SOURCE MATERIAL START

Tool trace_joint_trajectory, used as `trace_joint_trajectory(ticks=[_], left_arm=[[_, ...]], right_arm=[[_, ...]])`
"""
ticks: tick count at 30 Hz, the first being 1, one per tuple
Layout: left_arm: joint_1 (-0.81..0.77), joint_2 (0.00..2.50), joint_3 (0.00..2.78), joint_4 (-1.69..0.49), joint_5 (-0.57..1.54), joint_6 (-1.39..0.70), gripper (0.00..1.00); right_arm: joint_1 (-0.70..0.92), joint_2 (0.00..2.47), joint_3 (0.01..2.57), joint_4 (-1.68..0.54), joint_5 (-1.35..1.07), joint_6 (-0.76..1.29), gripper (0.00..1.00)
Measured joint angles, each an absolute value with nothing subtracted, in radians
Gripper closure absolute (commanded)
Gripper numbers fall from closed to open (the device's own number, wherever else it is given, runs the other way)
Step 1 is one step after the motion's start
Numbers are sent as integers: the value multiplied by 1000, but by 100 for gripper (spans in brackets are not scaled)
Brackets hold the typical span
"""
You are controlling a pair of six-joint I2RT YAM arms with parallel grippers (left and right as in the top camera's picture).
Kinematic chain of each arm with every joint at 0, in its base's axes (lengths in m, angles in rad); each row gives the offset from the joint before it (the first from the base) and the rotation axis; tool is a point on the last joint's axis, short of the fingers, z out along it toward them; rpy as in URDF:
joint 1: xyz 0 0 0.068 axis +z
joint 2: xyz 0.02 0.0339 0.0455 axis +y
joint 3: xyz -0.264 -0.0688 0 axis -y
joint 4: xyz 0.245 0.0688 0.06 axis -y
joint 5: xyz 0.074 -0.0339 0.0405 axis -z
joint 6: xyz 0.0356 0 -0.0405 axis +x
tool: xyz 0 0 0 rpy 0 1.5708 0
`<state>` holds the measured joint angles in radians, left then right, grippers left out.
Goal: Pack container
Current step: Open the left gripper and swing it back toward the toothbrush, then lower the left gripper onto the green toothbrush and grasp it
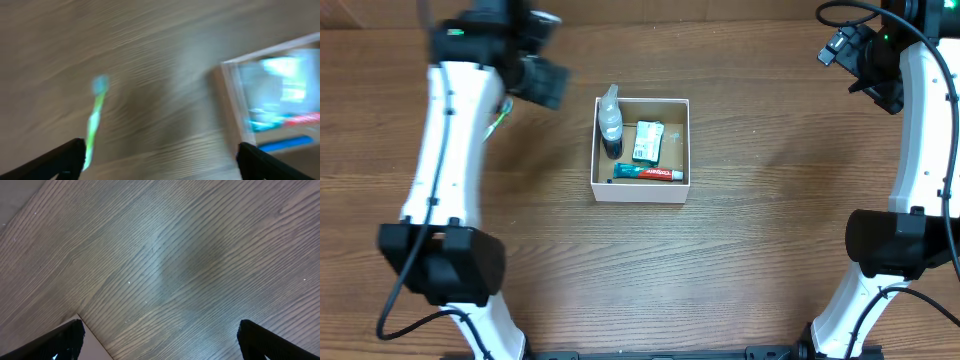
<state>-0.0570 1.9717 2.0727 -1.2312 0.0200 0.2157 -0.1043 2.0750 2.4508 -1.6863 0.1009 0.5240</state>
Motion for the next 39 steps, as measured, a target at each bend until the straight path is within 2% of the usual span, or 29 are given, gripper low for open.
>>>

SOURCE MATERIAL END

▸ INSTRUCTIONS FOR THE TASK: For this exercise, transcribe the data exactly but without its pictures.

▸ EXERCISE SOLUTION:
Tool trace_joint_trajectory, used as `trace_joint_trajectory(ticks=[_], left_arm=[[_, ...]], right_arm=[[_, ...]])`
"""
ticks: tick count at 30 Hz, the first being 1, one per tuple
Layout: left_arm: joint_1 (-0.81..0.77), joint_2 (0.00..2.50), joint_3 (0.00..2.78), joint_4 (-1.69..0.49), joint_5 (-0.57..1.54), joint_6 (-1.39..0.70), gripper (0.00..1.00); right_arm: joint_1 (-0.70..0.92), joint_2 (0.00..2.47), joint_3 (0.01..2.57), joint_4 (-1.68..0.54), joint_5 (-1.35..1.07), joint_6 (-0.76..1.29), gripper (0.00..1.00)
Measured joint angles, each an absolute value with nothing subtracted, in radians
Gripper closure absolute (commanded)
Gripper numbers fall from closed to open (the device's own number, wherever else it is given, runs the other way)
Step 1 is one step after the motion's start
Numbers are sent as integers: the value multiplied by 1000, but by 100 for gripper (spans in brackets are not scaled)
Brackets hold the typical span
"""
You are controlling a pair of six-joint I2RT YAM arms with parallel grippers (left and right as in the top camera's picture).
Kinematic chain of each arm with every joint at 0, in its base's axes (lengths in m, angles in rad); each row gives the offset from the joint before it (the first from the base) and the rotation axis; tool is a point on the last joint's axis, short of the fingers, z out along it toward them; rpy as in URDF:
joint 1: xyz 0 0 0.068 axis +z
joint 2: xyz 0.02 0.0339 0.0455 axis +y
joint 3: xyz -0.264 -0.0688 0 axis -y
joint 4: xyz 0.245 0.0688 0.06 axis -y
joint 5: xyz 0.074 -0.0339 0.0405 axis -z
joint 6: xyz 0.0356 0 -0.0405 axis +x
tool: xyz 0 0 0 rpy 0 1.5708 0
`<state>` holds the measured joint angles in radians, left then right, grippers left out.
Goal: Pack container
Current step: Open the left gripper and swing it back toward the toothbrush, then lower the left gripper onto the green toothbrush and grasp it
<state>-0.0570 1.9717 2.0727 -1.2312 0.0200 0.2157 -0.1043 2.0750 2.4508 -1.6863 0.1009 0.5240</state>
Motion for the next 39 steps, as measured, a target at each bend until the straight path is within 2% of the usual span, or 29 are given, gripper low for open.
>>>

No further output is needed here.